WHAT IS NEEDED: Return each line of the entries that mentions the word "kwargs".

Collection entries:
————————

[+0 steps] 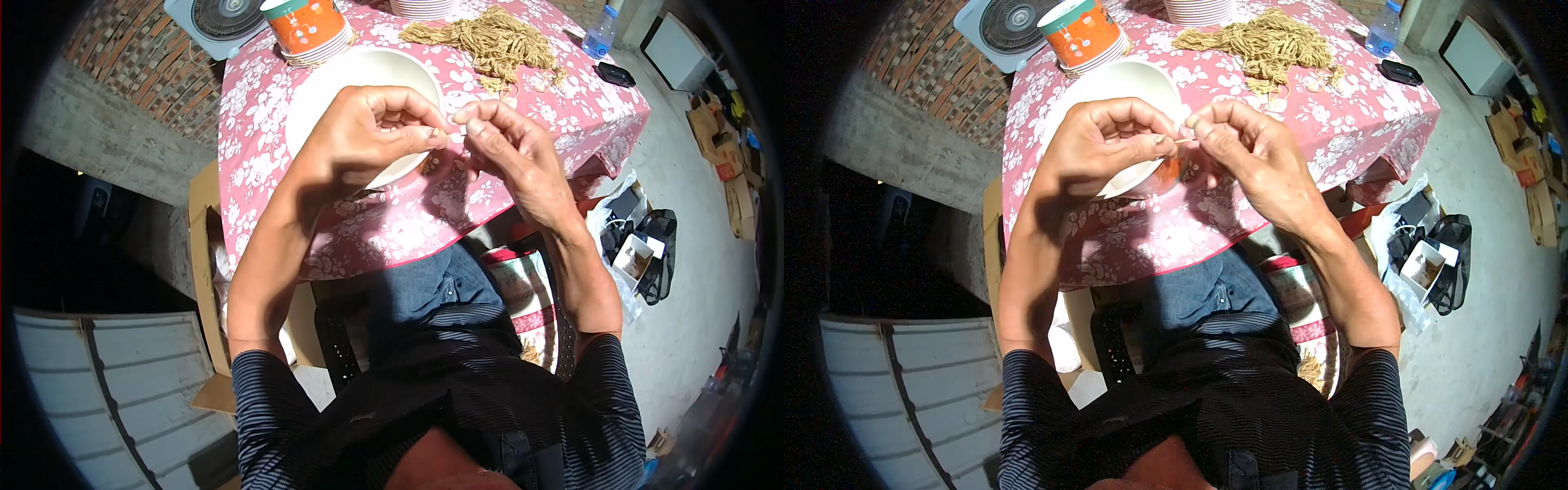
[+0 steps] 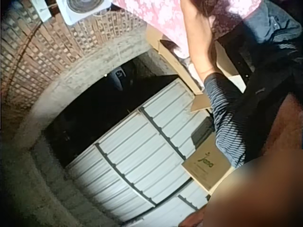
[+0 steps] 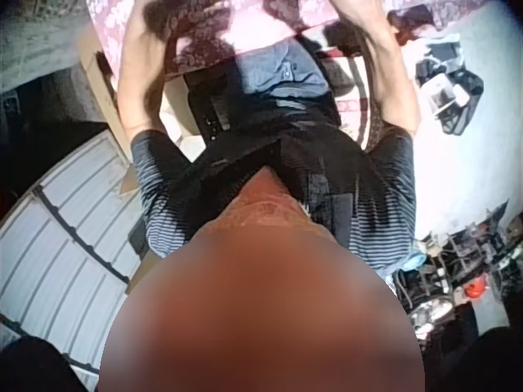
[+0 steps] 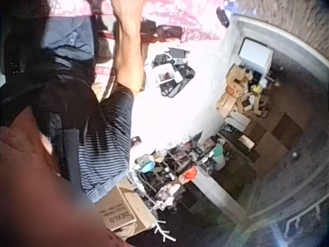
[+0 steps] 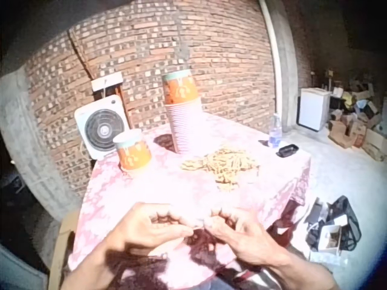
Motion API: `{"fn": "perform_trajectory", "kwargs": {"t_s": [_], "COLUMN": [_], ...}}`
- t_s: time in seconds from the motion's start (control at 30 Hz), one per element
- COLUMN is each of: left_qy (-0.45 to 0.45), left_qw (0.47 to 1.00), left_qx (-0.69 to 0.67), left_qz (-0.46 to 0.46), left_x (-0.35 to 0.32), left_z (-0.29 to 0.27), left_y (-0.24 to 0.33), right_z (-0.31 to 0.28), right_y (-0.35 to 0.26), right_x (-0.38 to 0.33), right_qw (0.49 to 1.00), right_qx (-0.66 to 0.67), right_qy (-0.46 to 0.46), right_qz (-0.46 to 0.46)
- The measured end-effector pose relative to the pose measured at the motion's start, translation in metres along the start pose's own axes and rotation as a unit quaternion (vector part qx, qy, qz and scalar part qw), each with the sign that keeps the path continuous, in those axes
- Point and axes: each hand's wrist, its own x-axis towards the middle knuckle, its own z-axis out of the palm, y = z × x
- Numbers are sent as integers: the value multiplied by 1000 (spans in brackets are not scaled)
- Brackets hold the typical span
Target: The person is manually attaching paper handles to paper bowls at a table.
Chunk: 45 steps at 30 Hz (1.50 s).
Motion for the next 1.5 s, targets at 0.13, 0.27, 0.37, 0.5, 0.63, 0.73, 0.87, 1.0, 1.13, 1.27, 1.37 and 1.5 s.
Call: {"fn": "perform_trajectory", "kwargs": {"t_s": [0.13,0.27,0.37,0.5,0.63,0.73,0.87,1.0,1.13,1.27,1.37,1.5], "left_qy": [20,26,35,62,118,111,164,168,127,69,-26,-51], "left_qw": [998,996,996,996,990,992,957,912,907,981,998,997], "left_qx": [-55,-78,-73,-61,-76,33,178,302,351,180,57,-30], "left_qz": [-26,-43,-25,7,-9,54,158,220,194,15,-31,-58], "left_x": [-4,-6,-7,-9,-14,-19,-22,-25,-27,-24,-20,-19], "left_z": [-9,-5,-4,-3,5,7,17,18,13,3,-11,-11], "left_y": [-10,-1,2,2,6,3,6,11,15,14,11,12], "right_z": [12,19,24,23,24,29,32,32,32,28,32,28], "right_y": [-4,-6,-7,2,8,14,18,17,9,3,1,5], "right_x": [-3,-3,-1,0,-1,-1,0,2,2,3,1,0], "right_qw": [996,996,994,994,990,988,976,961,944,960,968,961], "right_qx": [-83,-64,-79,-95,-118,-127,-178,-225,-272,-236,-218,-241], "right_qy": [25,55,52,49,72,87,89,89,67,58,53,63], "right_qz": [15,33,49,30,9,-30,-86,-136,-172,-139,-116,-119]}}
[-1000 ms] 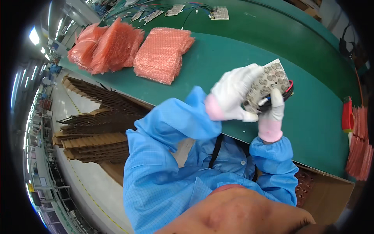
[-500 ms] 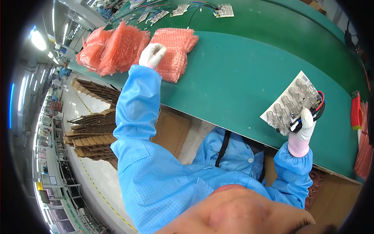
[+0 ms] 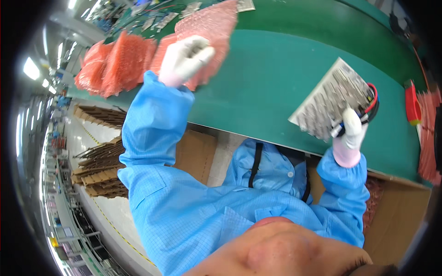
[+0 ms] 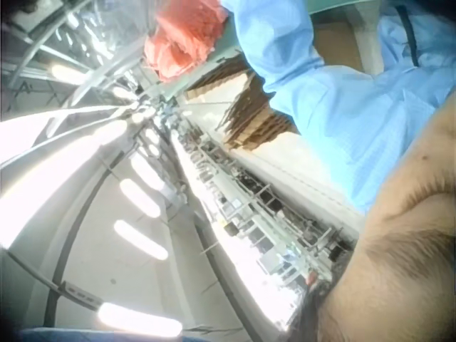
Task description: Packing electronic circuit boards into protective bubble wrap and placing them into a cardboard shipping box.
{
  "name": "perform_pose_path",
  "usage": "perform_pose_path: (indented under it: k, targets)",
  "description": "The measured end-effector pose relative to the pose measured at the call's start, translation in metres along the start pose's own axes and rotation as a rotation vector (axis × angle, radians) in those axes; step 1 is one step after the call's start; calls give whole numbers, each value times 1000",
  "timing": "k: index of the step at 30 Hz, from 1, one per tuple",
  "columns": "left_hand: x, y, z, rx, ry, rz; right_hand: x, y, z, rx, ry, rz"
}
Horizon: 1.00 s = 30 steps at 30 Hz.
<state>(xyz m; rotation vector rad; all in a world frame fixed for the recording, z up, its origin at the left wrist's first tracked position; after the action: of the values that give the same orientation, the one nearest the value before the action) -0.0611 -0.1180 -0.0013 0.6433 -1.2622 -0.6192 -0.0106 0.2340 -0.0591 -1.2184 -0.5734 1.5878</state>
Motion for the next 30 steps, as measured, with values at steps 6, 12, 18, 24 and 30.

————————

RESPONSE TO THIS EXERCISE:
Motion API: `{"fn": "perform_trajectory", "kwargs": {"t_s": [_], "COLUMN": [_], ...}}`
Call: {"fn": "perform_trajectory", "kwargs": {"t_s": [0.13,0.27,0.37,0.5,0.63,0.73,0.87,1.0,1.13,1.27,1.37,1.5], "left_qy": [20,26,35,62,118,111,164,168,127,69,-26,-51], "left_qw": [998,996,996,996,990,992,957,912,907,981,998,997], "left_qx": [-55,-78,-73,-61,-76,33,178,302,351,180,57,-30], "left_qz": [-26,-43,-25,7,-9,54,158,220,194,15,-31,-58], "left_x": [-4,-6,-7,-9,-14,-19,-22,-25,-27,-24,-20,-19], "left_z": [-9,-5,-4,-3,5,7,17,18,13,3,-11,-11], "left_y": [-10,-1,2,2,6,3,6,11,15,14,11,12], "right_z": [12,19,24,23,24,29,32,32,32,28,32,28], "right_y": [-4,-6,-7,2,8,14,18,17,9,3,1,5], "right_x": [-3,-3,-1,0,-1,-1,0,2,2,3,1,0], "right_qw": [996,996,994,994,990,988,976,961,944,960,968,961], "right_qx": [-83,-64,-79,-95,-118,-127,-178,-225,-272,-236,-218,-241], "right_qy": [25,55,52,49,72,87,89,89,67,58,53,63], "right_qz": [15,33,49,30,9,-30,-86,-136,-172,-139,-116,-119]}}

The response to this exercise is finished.